- _THE PROBLEM_
Transcribe the listing below only from the line with "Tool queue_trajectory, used" up to and including the line with "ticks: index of".

- _SOURCE INFORMATION_
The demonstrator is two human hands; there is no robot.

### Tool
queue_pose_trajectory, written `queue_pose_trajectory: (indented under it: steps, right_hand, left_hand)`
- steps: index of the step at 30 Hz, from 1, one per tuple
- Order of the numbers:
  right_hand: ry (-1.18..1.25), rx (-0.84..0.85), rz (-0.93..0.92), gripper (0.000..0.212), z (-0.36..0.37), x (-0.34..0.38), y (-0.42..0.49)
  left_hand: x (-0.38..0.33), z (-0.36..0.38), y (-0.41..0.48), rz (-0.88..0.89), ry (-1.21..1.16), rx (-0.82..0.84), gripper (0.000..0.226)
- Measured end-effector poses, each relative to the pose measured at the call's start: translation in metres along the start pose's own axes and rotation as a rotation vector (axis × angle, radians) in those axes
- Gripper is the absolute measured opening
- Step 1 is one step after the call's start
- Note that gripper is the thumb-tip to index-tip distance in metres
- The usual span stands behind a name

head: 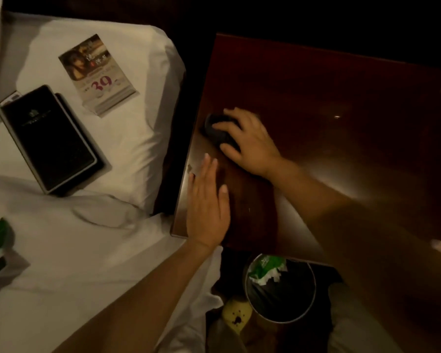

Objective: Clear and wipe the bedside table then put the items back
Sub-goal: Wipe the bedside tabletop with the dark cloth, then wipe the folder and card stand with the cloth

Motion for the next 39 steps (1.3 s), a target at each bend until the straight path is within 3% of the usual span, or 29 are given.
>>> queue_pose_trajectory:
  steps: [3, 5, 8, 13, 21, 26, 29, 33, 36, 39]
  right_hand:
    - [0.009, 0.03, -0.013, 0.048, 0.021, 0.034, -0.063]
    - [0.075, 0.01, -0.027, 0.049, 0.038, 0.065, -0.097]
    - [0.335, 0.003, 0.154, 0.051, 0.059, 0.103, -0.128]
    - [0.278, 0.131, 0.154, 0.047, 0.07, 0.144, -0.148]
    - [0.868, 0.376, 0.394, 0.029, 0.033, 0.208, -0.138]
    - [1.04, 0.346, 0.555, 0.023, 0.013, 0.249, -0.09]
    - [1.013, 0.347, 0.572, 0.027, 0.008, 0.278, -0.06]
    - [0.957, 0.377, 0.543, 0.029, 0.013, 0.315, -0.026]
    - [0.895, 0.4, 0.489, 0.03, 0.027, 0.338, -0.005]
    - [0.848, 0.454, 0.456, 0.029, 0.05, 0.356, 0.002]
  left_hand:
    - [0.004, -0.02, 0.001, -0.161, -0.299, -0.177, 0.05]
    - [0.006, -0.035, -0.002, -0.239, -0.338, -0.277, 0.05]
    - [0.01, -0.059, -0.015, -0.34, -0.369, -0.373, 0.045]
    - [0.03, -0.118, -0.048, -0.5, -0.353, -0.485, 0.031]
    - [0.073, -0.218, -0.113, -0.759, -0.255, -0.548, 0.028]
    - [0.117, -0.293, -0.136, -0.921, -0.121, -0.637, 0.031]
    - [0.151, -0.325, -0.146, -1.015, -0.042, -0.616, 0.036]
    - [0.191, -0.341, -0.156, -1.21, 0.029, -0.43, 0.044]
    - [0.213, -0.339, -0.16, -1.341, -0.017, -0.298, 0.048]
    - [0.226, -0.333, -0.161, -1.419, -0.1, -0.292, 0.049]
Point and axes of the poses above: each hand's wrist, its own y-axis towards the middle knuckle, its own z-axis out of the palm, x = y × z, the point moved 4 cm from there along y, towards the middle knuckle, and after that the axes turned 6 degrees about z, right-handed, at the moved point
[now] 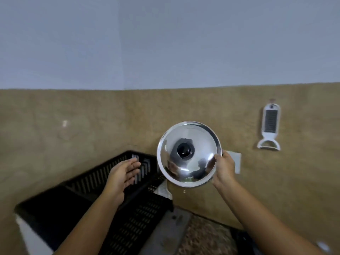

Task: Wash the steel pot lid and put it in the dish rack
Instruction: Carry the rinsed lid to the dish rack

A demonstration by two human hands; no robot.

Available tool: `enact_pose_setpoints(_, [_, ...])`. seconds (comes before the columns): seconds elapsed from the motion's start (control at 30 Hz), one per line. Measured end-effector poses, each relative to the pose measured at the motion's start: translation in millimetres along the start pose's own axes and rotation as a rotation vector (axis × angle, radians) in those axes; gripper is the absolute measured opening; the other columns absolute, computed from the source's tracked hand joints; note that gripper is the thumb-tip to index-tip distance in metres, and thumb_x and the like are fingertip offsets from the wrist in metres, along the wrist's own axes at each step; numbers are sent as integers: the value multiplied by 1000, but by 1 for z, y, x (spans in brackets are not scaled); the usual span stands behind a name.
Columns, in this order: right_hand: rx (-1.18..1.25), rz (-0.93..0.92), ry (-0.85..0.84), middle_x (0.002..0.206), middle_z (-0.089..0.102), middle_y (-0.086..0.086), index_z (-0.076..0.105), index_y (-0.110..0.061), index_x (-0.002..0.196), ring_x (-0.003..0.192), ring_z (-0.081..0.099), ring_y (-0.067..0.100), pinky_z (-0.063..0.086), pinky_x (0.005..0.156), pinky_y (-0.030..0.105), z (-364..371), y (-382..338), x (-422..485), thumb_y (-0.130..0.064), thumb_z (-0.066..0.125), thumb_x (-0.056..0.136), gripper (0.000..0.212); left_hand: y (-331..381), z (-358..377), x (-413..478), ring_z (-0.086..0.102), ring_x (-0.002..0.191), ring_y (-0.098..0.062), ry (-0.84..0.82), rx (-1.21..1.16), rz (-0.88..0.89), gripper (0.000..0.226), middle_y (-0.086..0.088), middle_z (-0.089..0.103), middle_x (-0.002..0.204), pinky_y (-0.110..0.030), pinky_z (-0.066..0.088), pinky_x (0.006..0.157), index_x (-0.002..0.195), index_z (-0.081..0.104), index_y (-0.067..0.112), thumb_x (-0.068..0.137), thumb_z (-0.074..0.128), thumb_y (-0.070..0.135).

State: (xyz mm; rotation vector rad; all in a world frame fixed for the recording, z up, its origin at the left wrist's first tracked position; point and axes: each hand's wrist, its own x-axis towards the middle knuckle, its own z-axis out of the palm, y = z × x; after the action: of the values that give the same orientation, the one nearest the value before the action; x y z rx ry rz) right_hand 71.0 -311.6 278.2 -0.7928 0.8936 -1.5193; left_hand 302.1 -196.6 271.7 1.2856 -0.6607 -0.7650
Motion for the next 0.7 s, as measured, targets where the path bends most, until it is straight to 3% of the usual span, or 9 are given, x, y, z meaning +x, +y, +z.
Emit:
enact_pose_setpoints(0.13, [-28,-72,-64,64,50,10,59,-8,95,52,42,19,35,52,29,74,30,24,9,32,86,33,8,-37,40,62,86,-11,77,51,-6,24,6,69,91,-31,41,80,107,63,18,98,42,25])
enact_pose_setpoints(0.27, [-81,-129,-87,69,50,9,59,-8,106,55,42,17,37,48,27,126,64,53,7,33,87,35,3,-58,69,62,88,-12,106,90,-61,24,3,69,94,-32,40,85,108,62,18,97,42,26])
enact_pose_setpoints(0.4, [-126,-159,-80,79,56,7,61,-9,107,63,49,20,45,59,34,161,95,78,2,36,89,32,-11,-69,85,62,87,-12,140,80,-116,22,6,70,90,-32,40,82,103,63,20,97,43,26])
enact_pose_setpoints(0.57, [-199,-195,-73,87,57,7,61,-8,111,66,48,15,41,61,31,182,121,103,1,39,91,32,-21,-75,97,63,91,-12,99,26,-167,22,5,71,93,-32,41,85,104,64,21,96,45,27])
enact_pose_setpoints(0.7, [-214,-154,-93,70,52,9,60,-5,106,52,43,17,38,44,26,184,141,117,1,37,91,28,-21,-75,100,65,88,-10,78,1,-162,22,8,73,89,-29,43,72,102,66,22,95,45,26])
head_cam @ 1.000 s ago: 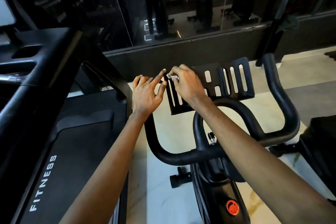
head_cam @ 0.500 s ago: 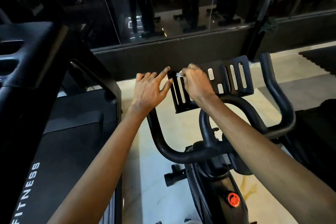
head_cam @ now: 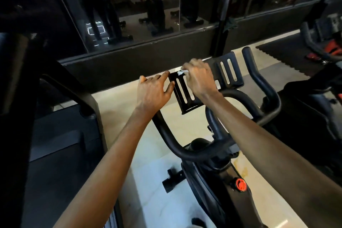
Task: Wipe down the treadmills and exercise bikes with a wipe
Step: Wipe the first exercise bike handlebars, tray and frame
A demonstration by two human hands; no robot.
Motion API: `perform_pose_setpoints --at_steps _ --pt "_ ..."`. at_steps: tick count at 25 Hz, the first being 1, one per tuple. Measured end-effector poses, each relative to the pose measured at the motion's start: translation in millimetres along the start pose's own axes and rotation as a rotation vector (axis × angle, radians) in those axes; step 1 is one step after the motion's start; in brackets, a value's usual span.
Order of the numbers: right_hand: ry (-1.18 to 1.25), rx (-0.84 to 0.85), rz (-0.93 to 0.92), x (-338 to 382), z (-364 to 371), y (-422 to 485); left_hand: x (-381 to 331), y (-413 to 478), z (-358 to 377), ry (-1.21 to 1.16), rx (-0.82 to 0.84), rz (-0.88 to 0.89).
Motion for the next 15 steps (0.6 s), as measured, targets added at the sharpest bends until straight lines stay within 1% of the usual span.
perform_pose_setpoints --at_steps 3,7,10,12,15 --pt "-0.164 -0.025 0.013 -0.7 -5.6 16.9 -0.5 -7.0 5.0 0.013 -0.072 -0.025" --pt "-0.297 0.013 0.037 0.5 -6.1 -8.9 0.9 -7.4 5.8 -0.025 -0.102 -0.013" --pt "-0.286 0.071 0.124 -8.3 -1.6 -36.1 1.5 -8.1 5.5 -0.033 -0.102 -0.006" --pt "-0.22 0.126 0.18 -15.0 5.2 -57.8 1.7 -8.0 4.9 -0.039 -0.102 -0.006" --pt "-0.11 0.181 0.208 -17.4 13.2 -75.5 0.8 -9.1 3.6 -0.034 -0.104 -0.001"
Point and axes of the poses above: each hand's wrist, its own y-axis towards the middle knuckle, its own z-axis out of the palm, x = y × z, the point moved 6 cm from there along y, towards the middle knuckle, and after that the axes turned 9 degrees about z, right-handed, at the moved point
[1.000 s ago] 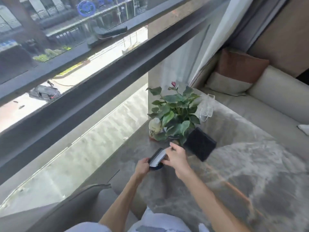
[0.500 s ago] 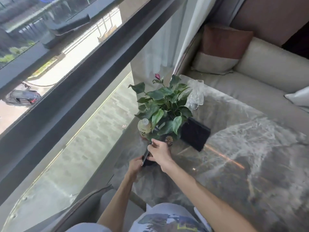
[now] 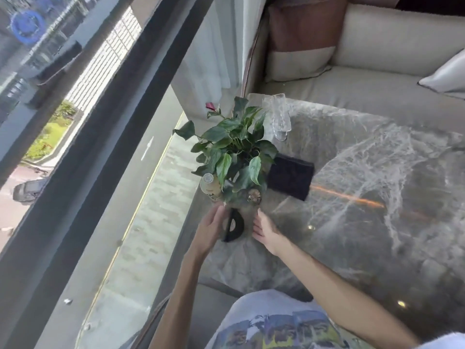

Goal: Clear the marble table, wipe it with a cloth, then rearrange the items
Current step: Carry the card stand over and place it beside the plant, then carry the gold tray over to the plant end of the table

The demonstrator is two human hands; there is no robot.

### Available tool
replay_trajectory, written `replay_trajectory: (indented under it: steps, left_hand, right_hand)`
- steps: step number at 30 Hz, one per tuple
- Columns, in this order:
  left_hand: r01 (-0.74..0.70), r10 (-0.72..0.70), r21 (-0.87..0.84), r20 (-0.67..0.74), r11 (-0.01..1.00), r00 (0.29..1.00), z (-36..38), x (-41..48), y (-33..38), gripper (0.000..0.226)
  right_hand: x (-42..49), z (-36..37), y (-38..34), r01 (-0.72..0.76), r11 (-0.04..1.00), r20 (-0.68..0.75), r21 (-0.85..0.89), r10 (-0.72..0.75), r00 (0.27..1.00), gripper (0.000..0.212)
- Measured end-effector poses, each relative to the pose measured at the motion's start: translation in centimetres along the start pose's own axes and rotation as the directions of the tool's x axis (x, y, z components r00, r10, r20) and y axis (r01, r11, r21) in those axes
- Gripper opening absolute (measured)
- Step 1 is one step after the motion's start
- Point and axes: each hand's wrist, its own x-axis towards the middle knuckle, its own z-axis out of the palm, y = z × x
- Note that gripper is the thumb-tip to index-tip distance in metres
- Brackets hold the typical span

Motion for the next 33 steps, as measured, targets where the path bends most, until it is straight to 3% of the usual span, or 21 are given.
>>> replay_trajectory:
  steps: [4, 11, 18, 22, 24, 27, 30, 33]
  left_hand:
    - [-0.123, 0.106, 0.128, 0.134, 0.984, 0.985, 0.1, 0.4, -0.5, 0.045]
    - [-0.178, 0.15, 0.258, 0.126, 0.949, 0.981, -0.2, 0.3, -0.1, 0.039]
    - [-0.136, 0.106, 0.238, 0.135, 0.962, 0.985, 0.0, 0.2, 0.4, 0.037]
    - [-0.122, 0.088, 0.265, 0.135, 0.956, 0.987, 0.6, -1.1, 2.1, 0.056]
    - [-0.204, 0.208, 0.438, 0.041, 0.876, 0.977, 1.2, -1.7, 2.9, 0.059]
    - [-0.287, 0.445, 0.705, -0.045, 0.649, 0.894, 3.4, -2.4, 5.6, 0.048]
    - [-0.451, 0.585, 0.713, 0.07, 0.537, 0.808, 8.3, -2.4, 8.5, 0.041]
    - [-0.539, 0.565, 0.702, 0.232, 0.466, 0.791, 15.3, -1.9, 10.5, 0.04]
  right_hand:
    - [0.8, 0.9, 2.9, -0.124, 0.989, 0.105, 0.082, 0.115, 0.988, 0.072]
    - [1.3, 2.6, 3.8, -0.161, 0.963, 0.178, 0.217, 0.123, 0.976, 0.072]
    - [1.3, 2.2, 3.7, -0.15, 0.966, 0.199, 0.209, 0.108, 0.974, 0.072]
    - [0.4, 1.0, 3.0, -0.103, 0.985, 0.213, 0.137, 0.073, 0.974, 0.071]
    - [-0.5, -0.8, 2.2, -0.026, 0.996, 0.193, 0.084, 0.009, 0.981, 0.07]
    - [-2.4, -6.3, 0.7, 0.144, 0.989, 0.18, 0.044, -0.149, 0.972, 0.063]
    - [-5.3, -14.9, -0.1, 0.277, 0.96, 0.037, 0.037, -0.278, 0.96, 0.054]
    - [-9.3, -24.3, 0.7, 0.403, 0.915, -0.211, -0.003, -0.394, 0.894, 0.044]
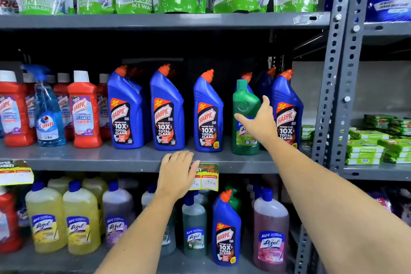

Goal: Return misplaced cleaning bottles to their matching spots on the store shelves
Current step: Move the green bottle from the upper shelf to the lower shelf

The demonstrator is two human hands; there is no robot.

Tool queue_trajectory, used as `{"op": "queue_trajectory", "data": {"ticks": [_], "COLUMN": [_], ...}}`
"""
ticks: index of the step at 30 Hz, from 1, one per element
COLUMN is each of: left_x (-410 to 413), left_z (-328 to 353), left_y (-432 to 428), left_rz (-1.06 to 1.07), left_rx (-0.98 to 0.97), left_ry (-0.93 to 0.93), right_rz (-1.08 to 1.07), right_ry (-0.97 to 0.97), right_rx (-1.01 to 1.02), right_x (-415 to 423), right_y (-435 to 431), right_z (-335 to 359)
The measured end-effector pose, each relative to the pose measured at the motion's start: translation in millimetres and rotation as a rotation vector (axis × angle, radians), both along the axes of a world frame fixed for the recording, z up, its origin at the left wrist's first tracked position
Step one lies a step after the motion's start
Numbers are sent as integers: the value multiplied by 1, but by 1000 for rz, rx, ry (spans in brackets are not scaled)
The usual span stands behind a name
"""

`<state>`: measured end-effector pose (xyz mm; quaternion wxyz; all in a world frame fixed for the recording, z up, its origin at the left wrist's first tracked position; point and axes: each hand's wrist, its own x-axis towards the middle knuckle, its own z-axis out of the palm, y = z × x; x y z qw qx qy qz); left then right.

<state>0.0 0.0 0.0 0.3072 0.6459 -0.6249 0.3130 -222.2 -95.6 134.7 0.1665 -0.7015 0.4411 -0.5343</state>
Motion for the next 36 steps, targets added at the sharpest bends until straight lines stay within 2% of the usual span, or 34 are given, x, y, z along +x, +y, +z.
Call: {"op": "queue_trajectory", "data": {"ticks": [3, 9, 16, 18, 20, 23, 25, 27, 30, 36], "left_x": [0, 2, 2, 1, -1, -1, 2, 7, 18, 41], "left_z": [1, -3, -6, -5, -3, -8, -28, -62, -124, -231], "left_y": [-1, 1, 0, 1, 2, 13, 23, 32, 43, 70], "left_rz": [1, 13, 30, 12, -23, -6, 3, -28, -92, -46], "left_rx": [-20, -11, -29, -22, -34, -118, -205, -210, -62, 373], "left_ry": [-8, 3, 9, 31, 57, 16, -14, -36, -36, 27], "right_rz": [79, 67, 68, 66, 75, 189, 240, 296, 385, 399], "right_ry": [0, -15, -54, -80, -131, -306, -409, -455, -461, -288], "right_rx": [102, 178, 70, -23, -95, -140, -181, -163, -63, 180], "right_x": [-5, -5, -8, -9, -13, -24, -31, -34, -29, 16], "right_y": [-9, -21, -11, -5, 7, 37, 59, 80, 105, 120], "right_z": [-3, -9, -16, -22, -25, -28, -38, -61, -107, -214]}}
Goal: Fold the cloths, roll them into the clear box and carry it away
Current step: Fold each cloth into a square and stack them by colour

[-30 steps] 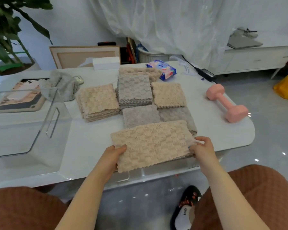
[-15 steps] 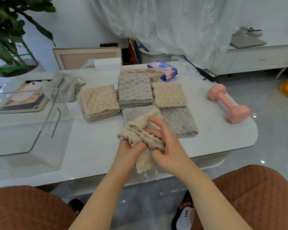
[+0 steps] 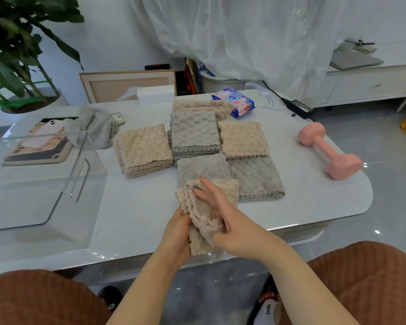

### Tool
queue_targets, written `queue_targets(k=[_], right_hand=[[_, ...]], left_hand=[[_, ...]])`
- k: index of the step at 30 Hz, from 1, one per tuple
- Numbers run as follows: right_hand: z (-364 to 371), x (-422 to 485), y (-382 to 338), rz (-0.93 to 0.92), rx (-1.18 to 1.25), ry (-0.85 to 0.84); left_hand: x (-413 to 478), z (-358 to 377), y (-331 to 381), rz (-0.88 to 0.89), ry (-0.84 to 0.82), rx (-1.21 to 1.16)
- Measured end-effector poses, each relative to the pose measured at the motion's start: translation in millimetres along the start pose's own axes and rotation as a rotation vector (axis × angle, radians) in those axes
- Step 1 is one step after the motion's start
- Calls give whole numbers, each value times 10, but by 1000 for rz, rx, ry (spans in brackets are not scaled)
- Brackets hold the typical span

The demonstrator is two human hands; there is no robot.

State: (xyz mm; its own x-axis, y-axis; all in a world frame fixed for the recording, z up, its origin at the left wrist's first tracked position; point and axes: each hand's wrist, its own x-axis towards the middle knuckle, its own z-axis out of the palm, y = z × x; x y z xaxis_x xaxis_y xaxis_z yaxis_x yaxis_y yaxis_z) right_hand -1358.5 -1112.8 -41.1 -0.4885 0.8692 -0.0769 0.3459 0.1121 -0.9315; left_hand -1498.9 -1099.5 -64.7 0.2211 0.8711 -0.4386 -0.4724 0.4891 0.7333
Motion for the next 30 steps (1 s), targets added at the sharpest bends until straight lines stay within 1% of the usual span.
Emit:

- _PROBLEM SOLUTION_
Tool queue_trajectory, used as `{"op": "queue_trajectory", "data": {"ticks": [_], "COLUMN": [_], ...}}`
"""
ticks: index of the step at 30 Hz, from 1, one per element

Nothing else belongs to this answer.